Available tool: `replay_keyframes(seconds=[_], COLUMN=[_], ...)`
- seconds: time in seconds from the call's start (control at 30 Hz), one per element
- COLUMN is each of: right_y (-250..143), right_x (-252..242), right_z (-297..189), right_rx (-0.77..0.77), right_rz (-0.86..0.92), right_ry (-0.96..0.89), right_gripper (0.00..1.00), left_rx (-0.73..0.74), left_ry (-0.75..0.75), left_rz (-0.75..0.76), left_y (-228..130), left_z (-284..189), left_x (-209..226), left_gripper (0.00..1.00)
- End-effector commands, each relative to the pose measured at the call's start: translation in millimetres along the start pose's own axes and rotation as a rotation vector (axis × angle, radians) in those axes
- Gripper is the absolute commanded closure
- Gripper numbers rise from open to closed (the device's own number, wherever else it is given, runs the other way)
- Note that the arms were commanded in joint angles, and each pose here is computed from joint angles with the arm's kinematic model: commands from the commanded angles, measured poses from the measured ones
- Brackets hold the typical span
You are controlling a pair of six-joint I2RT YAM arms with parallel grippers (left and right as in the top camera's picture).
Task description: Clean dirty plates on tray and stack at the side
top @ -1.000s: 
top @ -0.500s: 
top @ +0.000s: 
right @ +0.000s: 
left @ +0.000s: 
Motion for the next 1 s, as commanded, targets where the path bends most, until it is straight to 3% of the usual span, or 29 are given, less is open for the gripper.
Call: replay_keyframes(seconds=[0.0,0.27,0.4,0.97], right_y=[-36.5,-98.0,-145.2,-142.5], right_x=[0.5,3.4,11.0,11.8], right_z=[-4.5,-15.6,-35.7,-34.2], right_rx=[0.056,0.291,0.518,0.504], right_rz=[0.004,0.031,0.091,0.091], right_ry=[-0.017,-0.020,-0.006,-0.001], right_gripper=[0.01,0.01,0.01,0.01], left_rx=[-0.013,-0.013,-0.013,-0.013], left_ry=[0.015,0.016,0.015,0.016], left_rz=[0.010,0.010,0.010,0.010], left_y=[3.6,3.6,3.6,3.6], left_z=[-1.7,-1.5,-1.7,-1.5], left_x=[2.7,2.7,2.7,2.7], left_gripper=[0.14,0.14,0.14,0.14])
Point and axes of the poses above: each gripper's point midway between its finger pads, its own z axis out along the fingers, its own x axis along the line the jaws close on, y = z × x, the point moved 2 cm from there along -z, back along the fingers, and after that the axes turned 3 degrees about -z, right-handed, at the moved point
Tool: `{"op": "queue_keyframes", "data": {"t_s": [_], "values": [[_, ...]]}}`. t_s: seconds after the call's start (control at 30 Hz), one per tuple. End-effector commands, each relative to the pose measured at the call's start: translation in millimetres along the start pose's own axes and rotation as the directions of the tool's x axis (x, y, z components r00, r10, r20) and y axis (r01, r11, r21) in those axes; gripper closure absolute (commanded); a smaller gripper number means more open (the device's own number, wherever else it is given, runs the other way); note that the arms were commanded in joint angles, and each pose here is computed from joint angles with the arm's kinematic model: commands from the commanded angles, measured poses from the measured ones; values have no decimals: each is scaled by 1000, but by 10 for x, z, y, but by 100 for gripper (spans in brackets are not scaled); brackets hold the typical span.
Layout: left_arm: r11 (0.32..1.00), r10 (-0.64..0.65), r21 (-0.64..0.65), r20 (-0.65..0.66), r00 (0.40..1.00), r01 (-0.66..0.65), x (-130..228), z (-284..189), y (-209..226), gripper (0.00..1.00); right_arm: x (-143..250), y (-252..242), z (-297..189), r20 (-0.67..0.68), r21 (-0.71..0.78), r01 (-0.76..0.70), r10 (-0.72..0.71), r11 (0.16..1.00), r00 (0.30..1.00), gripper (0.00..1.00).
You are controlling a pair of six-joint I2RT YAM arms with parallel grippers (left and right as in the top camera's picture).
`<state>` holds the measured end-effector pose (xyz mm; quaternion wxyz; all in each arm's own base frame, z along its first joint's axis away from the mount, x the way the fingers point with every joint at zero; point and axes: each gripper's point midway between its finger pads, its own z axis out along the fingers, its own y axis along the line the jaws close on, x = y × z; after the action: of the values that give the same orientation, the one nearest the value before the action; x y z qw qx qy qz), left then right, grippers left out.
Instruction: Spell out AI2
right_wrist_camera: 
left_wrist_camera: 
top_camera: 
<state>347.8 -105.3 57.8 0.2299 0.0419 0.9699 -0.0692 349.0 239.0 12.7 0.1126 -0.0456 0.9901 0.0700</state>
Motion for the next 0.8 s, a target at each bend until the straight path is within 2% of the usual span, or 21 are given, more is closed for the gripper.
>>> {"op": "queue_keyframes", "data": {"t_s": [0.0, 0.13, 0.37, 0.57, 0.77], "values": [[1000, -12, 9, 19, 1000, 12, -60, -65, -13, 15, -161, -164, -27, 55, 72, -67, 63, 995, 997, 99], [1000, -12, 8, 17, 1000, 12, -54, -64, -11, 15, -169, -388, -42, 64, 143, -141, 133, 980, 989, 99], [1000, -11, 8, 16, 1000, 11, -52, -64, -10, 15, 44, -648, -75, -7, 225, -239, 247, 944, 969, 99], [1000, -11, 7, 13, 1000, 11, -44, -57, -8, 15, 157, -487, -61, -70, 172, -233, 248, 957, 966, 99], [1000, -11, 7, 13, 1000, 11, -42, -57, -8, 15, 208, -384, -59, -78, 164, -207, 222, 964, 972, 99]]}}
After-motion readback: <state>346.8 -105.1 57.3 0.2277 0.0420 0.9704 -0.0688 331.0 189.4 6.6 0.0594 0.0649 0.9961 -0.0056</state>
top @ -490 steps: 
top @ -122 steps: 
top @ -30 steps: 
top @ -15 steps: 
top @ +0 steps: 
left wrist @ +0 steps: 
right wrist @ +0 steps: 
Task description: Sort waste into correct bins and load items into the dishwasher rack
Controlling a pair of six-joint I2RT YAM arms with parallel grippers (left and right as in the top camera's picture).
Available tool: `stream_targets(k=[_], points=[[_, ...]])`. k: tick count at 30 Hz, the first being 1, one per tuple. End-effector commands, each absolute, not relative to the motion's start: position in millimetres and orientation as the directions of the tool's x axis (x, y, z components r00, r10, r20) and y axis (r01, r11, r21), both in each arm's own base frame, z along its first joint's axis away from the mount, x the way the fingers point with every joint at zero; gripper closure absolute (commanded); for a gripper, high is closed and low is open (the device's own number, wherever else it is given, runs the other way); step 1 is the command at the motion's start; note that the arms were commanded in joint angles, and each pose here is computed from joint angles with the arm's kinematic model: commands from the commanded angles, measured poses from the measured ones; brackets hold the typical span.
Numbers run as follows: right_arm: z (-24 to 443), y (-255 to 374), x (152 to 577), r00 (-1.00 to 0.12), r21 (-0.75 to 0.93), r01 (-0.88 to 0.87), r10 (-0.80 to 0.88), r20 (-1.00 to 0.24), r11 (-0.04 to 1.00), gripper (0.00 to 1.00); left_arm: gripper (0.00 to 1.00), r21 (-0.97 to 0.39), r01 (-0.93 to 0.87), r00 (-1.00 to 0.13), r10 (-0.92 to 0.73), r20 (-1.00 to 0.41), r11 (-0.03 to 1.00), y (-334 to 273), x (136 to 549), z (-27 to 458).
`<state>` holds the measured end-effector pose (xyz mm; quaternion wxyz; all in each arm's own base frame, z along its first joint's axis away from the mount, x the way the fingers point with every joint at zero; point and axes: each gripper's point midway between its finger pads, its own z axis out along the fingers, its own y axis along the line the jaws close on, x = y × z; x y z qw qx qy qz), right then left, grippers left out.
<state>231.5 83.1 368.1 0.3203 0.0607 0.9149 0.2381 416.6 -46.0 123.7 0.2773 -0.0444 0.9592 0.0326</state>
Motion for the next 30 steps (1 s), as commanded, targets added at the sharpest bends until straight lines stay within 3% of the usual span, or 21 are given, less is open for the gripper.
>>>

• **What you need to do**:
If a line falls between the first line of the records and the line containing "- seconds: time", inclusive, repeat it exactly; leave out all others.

• **Written solution**:
Available tool: `replay_keyframes(seconds=[_], COLUMN=[_], ...)`
- seconds: time in seconds from the call's start (control at 30 Hz), one per element

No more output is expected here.